Moreover, the interplay between the SLE disease state and the 5-HTTLPR genotype influenced the mean ReHo value of the left posterior cingulate gyrus, the mean fALFF value of the left caudate nucleus, and the mean ALFF value of the left temporal pole: superior temporal gyrus. This interaction indicated that in individuals with the S/S genotype, the mean ReHo, fALFF, and ALFF values of these regions among SLE patients were lower compared to those of the HC group. Conversely, such differences were not observed among L allele carriers. Research has previously highlighted the significance of these brain regions. The posterior cingulate gyrus, known for its high metabolic activity in the resting state, is associated with self-evaluation [24], attention [25], formation of self-thoughts [26], and episodic memory, among other cognitive functions [27]. Similarly, the caudate nucleus, a component of the striatum, plays a crucial role in brain activity, particularly in cognitive function. Our findings indicate that the impact of SLE disease on brain function in the left posterior cingulate gyrus, left caudate nucleus, left temporal pole, and superior temporal gyrus was modulated by the 5-HTTLPR genotype. Specifically, individuals with the S/S genotype demonstrated a more pronounced effect of SLE disease on brain function in these regions.
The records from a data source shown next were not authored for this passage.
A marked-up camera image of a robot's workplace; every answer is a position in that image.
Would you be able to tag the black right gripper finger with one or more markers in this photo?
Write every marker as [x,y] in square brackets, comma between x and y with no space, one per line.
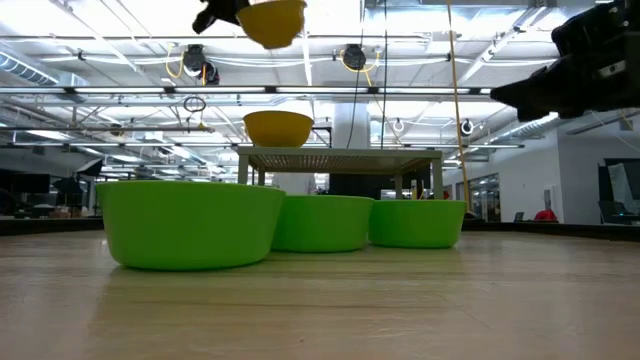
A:
[507,95]
[550,85]

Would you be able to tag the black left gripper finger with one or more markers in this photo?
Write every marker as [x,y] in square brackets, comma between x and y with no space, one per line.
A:
[220,10]

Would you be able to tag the yellow patterned mini bowl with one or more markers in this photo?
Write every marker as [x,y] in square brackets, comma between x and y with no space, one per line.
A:
[278,131]
[272,25]

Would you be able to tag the green plastic mini bowl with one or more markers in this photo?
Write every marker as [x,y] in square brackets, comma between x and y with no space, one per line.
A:
[190,225]
[420,225]
[325,225]

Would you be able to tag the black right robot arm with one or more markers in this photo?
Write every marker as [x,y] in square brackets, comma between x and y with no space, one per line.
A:
[632,50]

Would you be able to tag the small round ceiling reel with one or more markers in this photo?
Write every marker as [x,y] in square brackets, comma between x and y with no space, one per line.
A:
[466,126]
[398,125]

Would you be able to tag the red bundle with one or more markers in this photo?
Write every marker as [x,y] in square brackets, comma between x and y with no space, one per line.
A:
[546,216]

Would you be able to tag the pale green perforated metal shelf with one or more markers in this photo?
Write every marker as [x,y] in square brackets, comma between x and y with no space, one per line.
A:
[340,152]

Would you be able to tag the person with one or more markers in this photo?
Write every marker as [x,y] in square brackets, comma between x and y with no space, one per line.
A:
[300,182]

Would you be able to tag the dark desk monitor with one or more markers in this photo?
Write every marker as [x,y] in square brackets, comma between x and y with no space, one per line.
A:
[25,182]

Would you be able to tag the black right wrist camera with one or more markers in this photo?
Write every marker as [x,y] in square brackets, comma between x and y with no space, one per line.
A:
[580,30]

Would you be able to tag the thin black metal bracket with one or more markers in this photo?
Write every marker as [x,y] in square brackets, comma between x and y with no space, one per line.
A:
[322,128]
Our investigation further demonstrated that the interaction between SLE disease status and the 5-HTTLPR genotype affected the mean ReHo values in the right hippocampus and the mean ALFF values in the left medial and paracingulate gyrus. This interaction implies that among SLE patients, those carrying the L allele exhibit heightened mean ReHo values in the right hippocampus and reduced mean ALFF values in the left medial and paracentral cingulate gyrus compared to healthy controls. Conversely, individuals with the S/S genotype do not display such distinctions. The limbic system, encompassing the hippocampus and cingulate gyrus, plays a pivotal role in emotion regulation and cognitive function. Notably, depressive, anxious, and cognitive symptoms are prevalent among SLE patients, potentially attributed to the functional impairment of adjacent brain regions caused by the disease. Our study highlighted that the 5-HTTLPR genotype of the subjects influenced the impact of SLE disease on the brain function indices of the hippocampus and cingulate gyrus. Specifically, individuals with the L/S or L/L genotype demonstrated a more pronounced effect of SLE disease on the brain function of these regions.

Conclusions

In conclusion, our study sheds light on the intricate relationship between SLE, the 5-HTTLPR genotype, and brain function. By uncovering specific brain regions affected by this interaction, we highlight the potential influence of genetic variations on neurological manifestations in SLE patients. However, our findings are tempered by limitations such as sample size constraints, cross-sectional design, and the exclusive focus on the 5-HTTLPR genotype. Future research endeavors should encompass larger, longitudinal studies integrating diverse genetic and environmental factors. Addressing these limitations could provide a more comprehensive understanding of how genetic variations impact brain function in the context of SLE, ultimately guiding more targeted interventions and therapeutic approaches for affected individuals.